On getting off-net rights to modern hit sitcoms : “We haven’t been [a bidder]in the past. The market gets really overheated. I think the last ones were ‘The Big Bang Theory’ and ‘Two Broke Girls’ and ‘Mike & Molly.’ What’s happening now is some of those sitcoms are very episodic, so our format isn’t better for them. But on a show like ‘Friends’--and there are other ones, I’m sure, that are on the air right now--work really well because its soft-serialized, but it’s serialized. It’s a better experience to watch that from the first ep of the first season straight through. ‘How I Met Your Mother’ is another show that works beautifully on Netflix. it’s a better experience to watch it on a serialized basis

On getting into the sports market: “I will never say never, but I would say that where we sit today, I don’t think the on-demandess to sports is enough of an addition to the value proposition to chase. I think the leagues have tremendous leverage to those deals, so it’s not like we’re going to get in and de-leverage the leagues. We’re going to go in and overpay like everyone else does, so it doesn’t get me that excited. Not to say that it wouldn’t someday down the road make sense. Today, i think there is lots of growth in what we’re doing.”
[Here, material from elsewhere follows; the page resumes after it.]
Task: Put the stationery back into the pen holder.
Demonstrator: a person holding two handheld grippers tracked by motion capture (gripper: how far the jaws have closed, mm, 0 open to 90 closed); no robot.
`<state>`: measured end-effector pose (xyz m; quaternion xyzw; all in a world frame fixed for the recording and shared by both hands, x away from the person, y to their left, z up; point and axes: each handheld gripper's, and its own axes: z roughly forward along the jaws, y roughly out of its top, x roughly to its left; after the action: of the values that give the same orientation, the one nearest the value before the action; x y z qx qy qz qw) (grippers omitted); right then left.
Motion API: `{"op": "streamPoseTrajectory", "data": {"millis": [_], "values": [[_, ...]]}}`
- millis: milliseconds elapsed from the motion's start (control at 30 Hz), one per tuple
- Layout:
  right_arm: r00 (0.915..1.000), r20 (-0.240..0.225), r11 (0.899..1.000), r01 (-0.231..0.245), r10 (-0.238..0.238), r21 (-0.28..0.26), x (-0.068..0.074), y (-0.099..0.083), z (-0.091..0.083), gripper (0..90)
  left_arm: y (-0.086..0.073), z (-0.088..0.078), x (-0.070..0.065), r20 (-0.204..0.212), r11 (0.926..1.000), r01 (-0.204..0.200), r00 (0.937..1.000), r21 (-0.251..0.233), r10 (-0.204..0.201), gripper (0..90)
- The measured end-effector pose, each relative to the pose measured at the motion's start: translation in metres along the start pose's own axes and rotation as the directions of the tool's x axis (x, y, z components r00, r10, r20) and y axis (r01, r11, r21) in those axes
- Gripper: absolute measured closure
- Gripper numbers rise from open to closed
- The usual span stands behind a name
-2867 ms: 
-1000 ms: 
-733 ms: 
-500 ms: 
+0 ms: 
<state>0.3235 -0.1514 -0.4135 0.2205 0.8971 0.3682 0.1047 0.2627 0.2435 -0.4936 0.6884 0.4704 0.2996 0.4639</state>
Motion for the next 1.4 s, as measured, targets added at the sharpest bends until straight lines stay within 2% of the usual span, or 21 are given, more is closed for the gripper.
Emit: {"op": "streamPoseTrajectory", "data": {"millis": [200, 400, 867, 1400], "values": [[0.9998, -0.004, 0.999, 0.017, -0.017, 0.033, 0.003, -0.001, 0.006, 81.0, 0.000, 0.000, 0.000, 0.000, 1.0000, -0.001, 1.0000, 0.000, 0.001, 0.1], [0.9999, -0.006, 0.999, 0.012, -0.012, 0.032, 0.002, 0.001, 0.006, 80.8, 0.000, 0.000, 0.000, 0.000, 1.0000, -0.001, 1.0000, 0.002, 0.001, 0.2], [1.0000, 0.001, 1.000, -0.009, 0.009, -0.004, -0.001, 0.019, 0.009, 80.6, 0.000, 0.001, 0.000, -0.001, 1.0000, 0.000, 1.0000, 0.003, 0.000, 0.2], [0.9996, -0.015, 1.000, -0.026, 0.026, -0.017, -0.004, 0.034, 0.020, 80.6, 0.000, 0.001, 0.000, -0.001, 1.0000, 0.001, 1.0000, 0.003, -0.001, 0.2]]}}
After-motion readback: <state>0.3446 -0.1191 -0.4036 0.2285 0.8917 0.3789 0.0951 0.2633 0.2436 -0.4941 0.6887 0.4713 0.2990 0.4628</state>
On kids’ programming: “Kids’ viewing is super important to us for a couple of different reasons: We’re trying to program for the household, so there’s something for everyone in the house. There’s something very important and interesting about getting viewing habits from kids while they’re still young, so they’ll come up and that’s the way that they know to watch television.... We want to continue to invest in it. I think it’s important space and I think being able to create brand equity with kids is incredibly valuable. I can’t speak to the TV model to Nickelodeon and others, but for us it’s been an important category.”


On AMC, after its pioneering partnership with Netflix, recently signing an output deal with Hulu: “For us, I don’t think you should read into it. It’s continuing our evolution away from output, more towards curation. So those full output deals—for us, the most valuable content that came from AMC to Netflix, came from Sony and Lionsgate really, because we did ‘Mad Men’ with Lionsgate and ‘Breaking Bad’ and ‘Better Call Saul’ with Sony. So for us, ‘The Walking Dead’ -- a tremendous success on Netflix as well, but to pay for the entire output to get to ‘The Walking Dead,’ I’d rather just pay more for ‘The Walking Dead,’ which leads us up the food chain to dealing more with producers.”

On whether Netflix should view HBO Now as a competitor or a complementary service: “I don’t know to, be honest with you… I really don’t know enough about what their goal is and how they’re going to program the service long-term and how it differentiates from HBOGo at the end of the day.”

On clearing up his previous comments about Netflix breaking into China without local partners: “I was speaking at an event in Shanghai and it was being translated, and the reporter heard the headphones cracking through the whole thing and she couldn’t hear so she took half of my answer which was that our intent is not to go into China without a partner, our intent to try to figure out China and how to get there. It could be with a partner, it could be with production partners. we’re open to all different models to get there eventually because we want to be fully global, and it’s a pretty big chunk of the world to have an asterisk. We’re definitely working on trying to figure out our entry point. From a programming standpoint, their tastes don’t run that much different. We’re looking forward to figuring that out. [But] there’s not much marginal cost to not being in China. It’s not urgent, it’s not an on-fire issue, but as we try to be more global, we want to be part of China too.”